Other notes from Virginia:
-Jim Webb and Jim Gilmore may have been a little over their heads running for President and the Lieutenant Governor's office is open in Virginia next year so we tested them in a hypothetical match up for an office that might be a little bit more realistic for each of them. Webb leads Gilmore 40/30 in the down ballot showdown. 15 years after leaving office as Governor, Gilmore has actually been forgotten by a majority of voters in the state. 53% have no opinion about him one way or another and his favorability comes in at 20/27.
Two other former Virginia elected officials might be better off if voters forgot about them. Eric Cantor has a -24 net favorability rating at 13/37 and Ken Cuccinelli has a -9 net favorability rating at 26/35. Neither of them is particularly well situated to make a political comeback.
-Terry McAuliffe's executive order restoring felon voting rights is proving to be very popular- 65% of voters support it to only 26% who are opposed. It has overwhelming support from both Democrats (85/10) and independents (61/29) and even Republicans (43/45) are pretty evenly divided.
-As we've found everywhere we've polled on it lately there's strong support in Virginia for nonpartisan redistricting- 57% of voters are in a favor of it to only 9% who are opposed. It has bipartisan support with independents (65/7), Democrats (60/8), and Republicans (43/15) all in favor of it.
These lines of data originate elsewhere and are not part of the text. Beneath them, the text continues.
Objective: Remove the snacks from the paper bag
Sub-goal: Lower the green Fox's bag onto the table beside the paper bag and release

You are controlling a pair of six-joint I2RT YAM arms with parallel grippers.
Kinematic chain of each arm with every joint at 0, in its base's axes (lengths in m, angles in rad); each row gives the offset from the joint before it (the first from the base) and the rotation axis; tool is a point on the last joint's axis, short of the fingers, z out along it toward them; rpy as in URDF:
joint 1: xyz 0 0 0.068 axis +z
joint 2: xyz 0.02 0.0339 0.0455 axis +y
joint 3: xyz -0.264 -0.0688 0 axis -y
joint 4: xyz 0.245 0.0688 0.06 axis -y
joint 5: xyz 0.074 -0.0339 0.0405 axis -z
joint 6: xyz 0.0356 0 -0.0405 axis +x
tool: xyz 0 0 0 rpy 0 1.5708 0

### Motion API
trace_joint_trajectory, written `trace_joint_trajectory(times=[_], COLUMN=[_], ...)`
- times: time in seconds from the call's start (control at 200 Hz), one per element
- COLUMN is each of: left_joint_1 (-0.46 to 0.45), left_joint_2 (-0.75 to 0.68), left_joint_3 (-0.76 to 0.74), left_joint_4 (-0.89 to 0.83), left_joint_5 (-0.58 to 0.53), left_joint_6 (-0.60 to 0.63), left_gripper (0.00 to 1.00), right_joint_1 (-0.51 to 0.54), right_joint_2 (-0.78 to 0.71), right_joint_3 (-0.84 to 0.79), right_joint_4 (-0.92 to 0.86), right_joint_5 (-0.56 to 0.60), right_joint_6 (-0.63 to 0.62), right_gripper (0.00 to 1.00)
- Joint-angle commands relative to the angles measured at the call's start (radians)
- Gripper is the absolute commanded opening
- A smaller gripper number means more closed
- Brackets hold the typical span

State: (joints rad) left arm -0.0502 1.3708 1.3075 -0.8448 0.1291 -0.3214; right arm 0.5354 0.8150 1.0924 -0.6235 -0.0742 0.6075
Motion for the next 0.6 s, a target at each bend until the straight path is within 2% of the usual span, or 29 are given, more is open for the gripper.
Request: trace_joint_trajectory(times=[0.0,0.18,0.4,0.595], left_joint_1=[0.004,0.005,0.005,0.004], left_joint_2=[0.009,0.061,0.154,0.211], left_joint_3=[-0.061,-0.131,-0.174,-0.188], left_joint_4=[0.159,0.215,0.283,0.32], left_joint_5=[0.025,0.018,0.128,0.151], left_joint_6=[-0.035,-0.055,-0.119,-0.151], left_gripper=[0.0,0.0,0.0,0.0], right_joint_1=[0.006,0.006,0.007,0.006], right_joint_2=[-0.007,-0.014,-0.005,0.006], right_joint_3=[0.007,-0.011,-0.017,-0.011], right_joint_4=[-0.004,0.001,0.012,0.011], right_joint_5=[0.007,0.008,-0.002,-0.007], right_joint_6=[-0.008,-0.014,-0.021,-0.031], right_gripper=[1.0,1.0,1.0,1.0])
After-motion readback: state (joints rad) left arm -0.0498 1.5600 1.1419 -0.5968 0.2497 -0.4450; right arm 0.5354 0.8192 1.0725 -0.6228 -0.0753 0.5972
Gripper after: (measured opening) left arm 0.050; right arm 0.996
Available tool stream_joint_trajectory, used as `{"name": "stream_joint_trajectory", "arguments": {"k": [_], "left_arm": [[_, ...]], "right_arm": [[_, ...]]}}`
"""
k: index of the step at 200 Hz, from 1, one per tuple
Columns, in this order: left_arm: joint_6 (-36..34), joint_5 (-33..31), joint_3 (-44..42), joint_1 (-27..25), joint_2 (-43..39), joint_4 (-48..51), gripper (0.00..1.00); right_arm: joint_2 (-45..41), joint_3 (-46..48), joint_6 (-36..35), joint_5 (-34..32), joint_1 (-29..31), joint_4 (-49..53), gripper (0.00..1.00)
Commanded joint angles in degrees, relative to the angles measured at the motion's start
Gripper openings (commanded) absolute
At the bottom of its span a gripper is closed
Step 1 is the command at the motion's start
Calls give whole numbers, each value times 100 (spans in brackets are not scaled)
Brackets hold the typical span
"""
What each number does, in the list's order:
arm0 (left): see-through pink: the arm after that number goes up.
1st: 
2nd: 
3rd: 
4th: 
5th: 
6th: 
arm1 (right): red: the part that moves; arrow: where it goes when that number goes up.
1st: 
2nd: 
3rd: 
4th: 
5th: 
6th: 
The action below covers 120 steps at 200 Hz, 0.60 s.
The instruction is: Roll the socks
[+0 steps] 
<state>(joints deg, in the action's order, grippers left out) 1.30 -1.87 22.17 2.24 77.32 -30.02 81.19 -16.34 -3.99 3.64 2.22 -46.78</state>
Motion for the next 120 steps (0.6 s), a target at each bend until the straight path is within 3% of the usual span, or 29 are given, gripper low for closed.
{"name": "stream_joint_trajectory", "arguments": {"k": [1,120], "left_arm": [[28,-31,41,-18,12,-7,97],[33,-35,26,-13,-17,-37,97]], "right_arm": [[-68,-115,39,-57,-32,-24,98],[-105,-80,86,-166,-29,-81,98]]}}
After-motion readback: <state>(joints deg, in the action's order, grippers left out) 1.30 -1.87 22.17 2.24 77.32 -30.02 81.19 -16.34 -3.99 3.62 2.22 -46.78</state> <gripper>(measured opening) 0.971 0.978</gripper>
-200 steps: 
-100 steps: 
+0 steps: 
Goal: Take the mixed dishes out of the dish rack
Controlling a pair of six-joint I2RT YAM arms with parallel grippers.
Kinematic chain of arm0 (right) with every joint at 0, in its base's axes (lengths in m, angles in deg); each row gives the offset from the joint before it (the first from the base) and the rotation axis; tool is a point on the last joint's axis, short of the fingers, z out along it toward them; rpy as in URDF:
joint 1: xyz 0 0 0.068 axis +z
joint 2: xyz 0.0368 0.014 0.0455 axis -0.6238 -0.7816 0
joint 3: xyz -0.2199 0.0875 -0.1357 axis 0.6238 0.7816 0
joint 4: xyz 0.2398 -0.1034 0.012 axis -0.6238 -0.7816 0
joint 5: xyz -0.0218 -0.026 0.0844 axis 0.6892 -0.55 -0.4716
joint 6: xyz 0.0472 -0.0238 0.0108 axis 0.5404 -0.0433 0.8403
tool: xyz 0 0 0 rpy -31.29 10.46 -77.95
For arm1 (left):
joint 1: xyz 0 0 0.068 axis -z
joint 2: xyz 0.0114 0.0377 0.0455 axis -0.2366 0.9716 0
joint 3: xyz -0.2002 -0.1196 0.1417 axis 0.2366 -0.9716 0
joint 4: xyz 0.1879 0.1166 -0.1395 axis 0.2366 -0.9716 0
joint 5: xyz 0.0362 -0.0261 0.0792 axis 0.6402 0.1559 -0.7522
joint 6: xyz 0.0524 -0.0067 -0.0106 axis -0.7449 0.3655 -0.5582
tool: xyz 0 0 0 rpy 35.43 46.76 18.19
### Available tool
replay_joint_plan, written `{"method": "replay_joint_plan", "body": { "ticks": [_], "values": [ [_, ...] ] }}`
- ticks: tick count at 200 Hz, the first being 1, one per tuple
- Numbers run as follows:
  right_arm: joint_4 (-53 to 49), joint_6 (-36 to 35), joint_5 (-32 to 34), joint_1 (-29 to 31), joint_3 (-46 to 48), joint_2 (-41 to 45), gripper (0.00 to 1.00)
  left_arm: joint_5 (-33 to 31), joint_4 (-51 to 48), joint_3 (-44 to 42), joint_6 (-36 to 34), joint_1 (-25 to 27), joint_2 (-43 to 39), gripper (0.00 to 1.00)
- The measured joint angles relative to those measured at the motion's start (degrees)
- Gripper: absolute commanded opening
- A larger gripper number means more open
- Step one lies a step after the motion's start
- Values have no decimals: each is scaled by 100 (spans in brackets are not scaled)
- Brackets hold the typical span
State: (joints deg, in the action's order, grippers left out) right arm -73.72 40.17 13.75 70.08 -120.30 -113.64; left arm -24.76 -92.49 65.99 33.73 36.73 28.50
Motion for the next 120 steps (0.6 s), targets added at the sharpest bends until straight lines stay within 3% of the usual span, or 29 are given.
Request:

-Virginia provides yet another data point showing how the Affordable Care Act is not the political liability for Democrats that it once was. 43% of voters in the state support it to 39% who are opposed. Democrats (77%) are more unified in their support of it than Republicans (72%) are in their opposition- that's a much different calculus than we found in the years immediately following its passage.